QUEL AVENIR POUR L'ETAT PROVIDENCE APRÈS
LA CRISE DU CORONAVIRUS ?
___________
Pierre CAHUC
______
Professeur d'économie à Sciences Po
Les catastrophes naturelles et les guerres suscitent généralement une montée en puissance du rôle de l’Etat. L’épidémie de la Covid-19 ne déroge pas à la règle. Dans la plupart des pays, l’Etat a pris des mesures drastiques pour ralentir l’activité économique afin de limiter la propagation du virus. Ces mesures, d’ampleur sans précédent, sont la conséquence d’un manque de préparation à l’éventualité d’une épidémie majeure. Mais c’est aussi parce que nos sociétés sont devenues riches qu’elles peuvent se permettre de ralentir durablement l’activité économique pour sauver des vies.
En France, l’Etat a mobilisé d’importants moyens pour amortir l’impact social de la crise. Ce sont sans doute les retraités dont les pensions sont restées inchangées, mais aussi les salariés en CDI et les fonctionnaires qui ont été les mieux protégés. Près de la moitié des salariés du privé ont bénéficié d’un dispositif d’activité partielle particulièrement généreux pendant la période de confinement. Une partie importante des fonctionnaires et salariés du secteur public dont l’activité a été ralentie ont conservé l’intégralité de leur rémunération sans avoir besoin de faire appel à l’activité partielle. Quant aux demandeurs d’emploi, ils ont vu leur période d’indemnisation prolongée et l’accès à l’indemnisation chômage a été facilité pour les salariés occupés sur des emplois instables. Les entreprises et les travailleurs indépendants ont bénéficié de reports de charges, de facilités de crédit et d’aides ponctuelles pour compenser leurs baisses de chiffre d’affaires. Les grandes entreprises des secteurs les plus touchés par le ralentissement de l’activité économique ont bénéficié d’aides publiques massives.
Cette véritable explosion des services rendus par l’Etat providence suscite des demandes de protection supplémentaire. Entreprises et salariés réclament une prolongation des dispositions qui ont accru la générosité du dispositif d’activité partielle. Le souci d’éviter des faillites et des plans de sauvegarde en chaîne motive des demandes de soutien aux entreprises et de redéploiement d’une politique industrielle interventionniste. Les partenaires sociaux cherchent à réviser les règles de l’assurance chômage en voulant pérenniser certaines mesures transitoires instaurées par le gouvernement afin d’accroître la protection des demandeurs d’emploi.

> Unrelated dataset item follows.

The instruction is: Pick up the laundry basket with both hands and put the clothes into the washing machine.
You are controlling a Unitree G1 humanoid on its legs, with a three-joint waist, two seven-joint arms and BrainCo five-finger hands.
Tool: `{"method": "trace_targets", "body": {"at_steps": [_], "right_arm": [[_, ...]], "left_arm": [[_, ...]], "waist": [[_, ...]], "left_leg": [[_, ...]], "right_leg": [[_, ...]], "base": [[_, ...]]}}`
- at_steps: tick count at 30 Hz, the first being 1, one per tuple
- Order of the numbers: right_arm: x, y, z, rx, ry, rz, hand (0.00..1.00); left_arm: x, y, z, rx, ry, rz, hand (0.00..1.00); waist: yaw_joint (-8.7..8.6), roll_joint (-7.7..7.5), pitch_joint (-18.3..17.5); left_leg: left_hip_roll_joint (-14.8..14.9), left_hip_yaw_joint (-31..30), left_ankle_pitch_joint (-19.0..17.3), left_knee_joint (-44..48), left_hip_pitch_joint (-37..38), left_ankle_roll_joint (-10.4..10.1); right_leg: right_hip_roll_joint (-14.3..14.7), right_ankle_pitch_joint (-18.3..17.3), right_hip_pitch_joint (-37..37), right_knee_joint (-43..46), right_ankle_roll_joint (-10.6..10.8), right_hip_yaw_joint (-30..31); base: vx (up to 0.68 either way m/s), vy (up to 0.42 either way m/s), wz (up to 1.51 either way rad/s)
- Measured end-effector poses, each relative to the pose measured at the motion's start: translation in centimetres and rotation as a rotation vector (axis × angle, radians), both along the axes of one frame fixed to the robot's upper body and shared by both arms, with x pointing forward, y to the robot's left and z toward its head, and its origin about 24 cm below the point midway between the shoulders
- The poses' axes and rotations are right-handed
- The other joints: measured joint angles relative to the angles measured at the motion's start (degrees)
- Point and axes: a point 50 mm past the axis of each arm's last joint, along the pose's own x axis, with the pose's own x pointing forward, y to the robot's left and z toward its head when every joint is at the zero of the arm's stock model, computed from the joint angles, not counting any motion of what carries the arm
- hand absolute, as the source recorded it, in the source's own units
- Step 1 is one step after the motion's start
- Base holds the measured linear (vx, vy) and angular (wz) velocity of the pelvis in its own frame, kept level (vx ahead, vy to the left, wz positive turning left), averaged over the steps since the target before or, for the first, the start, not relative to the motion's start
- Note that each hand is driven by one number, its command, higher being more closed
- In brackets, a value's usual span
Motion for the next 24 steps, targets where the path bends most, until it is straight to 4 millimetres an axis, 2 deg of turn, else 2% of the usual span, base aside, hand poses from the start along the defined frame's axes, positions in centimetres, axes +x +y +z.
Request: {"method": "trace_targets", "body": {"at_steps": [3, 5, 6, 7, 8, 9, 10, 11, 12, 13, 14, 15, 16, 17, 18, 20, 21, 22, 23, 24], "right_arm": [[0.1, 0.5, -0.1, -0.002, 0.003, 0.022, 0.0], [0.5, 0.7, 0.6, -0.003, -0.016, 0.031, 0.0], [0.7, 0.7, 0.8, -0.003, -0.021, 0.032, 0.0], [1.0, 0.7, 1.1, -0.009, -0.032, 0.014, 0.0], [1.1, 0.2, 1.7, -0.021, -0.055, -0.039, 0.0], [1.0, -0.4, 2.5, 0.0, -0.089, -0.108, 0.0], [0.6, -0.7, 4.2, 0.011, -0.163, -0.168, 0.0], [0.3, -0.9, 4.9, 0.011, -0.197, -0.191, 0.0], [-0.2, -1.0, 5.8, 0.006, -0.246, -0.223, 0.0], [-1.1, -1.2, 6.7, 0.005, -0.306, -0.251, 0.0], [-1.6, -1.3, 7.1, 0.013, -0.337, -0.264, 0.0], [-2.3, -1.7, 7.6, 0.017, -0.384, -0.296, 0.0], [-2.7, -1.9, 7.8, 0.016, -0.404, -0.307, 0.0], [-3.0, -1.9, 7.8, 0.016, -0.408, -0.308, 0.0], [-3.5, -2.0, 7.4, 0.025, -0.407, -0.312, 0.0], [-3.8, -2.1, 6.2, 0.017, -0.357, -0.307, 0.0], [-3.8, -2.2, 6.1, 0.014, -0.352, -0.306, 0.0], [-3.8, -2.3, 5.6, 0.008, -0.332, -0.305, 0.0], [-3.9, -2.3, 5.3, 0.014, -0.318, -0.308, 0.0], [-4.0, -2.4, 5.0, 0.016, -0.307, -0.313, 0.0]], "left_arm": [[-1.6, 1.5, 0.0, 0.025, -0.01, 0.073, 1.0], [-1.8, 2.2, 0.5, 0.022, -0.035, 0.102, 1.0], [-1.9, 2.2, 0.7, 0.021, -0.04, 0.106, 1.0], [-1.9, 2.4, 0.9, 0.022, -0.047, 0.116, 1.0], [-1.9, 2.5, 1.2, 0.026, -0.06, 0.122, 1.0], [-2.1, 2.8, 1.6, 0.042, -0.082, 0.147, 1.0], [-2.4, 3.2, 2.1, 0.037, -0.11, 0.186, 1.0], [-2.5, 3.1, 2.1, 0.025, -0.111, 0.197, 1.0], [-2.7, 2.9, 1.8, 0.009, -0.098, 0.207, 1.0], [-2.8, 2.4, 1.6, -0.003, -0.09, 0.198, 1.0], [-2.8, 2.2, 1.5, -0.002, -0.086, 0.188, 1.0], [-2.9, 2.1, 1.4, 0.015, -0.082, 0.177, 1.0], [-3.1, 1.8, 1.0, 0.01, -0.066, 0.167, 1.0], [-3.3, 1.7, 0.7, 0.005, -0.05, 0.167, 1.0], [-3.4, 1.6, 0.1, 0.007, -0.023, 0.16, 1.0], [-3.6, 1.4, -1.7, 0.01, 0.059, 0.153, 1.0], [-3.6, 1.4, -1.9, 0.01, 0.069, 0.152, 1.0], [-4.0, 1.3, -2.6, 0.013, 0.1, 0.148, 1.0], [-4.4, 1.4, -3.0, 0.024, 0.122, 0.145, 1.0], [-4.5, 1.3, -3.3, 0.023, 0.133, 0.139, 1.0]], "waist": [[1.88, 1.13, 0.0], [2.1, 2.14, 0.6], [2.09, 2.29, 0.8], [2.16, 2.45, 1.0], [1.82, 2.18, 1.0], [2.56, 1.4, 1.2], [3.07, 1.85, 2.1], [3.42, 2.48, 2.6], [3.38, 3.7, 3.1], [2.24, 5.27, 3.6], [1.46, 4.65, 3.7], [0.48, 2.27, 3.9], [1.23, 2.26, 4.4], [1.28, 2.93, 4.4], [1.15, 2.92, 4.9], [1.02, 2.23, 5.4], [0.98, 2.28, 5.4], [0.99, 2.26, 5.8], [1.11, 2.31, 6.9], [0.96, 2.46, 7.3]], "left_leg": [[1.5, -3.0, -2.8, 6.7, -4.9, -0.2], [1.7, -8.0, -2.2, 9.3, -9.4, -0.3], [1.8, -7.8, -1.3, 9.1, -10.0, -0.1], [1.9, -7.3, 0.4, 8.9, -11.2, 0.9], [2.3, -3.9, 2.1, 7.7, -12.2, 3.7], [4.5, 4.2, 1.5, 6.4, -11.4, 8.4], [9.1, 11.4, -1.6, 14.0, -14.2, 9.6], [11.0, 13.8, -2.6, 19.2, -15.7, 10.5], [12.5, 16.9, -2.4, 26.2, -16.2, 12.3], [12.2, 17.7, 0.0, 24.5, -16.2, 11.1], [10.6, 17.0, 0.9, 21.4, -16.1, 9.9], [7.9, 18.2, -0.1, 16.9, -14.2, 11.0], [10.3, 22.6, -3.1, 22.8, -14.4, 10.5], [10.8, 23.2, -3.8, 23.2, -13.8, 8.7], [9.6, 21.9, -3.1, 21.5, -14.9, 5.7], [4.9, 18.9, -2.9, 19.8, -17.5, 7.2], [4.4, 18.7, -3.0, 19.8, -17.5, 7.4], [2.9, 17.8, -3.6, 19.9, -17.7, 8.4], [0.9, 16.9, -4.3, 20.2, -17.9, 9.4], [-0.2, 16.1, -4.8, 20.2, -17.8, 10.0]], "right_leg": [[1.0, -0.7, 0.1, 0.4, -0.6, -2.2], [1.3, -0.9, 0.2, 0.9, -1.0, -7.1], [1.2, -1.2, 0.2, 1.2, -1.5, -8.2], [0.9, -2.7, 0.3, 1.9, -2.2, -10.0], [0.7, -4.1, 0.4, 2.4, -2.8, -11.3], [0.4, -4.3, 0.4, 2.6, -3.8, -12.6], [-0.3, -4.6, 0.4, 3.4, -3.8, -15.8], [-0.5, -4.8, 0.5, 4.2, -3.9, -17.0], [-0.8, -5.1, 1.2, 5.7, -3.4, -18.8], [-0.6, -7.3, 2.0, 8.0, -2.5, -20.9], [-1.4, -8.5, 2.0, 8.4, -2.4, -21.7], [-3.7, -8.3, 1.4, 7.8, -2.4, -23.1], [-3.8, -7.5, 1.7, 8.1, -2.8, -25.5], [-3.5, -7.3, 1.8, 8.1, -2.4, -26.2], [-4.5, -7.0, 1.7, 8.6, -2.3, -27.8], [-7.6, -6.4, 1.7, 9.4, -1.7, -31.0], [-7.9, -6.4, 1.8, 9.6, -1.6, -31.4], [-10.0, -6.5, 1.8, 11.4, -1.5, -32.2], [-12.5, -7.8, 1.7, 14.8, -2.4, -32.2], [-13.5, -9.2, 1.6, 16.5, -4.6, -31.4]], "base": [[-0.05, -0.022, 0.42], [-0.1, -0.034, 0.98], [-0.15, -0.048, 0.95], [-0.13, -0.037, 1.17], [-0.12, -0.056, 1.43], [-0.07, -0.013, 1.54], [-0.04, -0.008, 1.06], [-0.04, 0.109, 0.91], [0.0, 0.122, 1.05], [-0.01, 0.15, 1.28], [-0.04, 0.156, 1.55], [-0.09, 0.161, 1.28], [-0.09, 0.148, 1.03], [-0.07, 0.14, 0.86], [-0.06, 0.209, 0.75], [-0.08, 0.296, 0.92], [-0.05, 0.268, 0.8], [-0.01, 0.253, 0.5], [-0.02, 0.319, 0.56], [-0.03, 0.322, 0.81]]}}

Mais c’est aussi le manque de préparation des pouvoirs publics à la gestion de l’épidémie qui suscite une demande accrue d’Etat providence pour protéger les populations des catastrophes naturelles, et en premier lieu celles qui pourraient résulter du réchauffement climatique. Pendant la crise du coronavirus, des voix se sont élevées pour exiger que l’Etat relocalise de nombreuses activités sur le territoire national et investisse massivement afin de réduire la pollution et de s’engager résolument dans une transition écologique.